En 2024, nous fêtons les vingt ans de Facebook. Les espoirs des origines ont fait long feu… Y a-t-il une manière d’allier intelligemment la technologie et la participation démocratique ?

F.H. Certains n’utilisent que la technologie, et ce, avec efficacité. La « tiktokisation » de la vie publique existe. Je ne conteste pas ces formes-là, qui peuvent avoir leur intérêt, mais il ne faut pas réduire le débat politique à ça. La technologie a comme avantage de pouvoir mobiliser des gens très rapidement sur un événement, lancer un appel… Un certain nombre de mouvements sociaux se sont créés grâce à elle, mais je reste convaincu que l’humain reste nécessaire. Je suis inquiet quand je vois des gens qui ne parlent pas, ils ont une colère intérieure, mais ils ne l’expriment plus. Dès qu’on exprime, même son opposition, on cherche un contact, un rapport. Il faut miser sur l’engagement contre l’enfermement. Le risque majeur, c’est l’enfermement dans sa famille, dans son quartier, dans son réseau, y compris sur Internet ou sur les réseaux sociaux. L’intérêt est de parler à des gens qui ne pensent pas comme vous, qui n’ont pas votre âge, qui ne vivent pas dans votre quartier et qui vont vous raconter une histoire différente.

A.A. Je pense que la technologie est un super outil pour mobiliser, pour éduquer à la citoyenneté. Beaucoup de créateurs de contenu démocratisent des sujets de la vie politique, de l’histoire… En revanche, elle a ses limites. Il faut une éducation à la vie numérique pour les jeunes et les moins jeunes. Il est donc primordial d’enseigner qu’est-ce qu’une bonne information, comment on la traite, comment on la source, dans le but d’éviter le risque des fake news et de la désinformation.

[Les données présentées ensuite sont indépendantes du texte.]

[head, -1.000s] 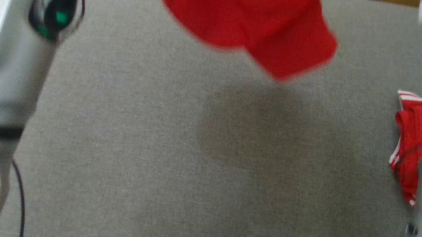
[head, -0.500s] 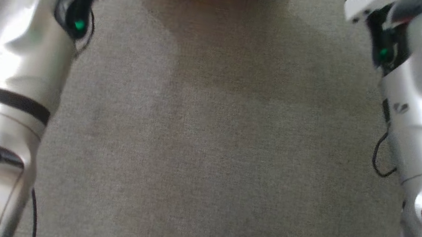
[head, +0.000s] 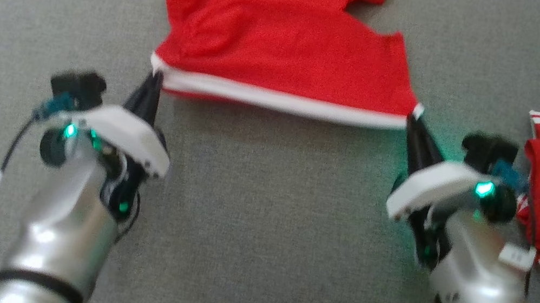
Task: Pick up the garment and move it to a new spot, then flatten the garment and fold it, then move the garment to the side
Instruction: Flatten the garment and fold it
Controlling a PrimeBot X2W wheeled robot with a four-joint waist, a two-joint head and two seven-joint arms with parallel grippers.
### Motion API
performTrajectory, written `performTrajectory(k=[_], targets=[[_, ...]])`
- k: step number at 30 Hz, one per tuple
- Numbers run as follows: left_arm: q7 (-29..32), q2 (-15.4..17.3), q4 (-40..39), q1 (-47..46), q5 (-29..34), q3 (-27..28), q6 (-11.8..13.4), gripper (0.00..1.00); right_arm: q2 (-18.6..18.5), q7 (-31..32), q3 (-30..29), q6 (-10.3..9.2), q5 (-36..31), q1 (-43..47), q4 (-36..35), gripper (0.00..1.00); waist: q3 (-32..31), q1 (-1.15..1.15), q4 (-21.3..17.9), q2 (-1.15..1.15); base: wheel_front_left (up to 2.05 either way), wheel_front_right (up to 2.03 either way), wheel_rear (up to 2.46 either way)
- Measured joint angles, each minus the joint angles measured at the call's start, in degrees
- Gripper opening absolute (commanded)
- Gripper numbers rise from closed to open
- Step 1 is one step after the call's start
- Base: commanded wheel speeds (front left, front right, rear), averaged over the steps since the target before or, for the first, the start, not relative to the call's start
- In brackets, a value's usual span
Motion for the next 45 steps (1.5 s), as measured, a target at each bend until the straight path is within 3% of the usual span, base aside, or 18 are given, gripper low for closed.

Le projet Jeunesse( s ) du Cercle des économistes est le premier dispositif en France visant à intégrer pleinement les problématiques des jeunesses dans les réflexions économiques et les politiques publiques. En trois étapes, des jeunes encadrés d’experts des mondes académique, économique ou associatif, discutent, réfléchissent et coconstruisent des propositions concrètes, portées aux Rencontres Économiques d’Aix-en-Provence par une délégation de 150 jeunes. L’an dernier, 35 000 jeunes ont pris part au dispositif.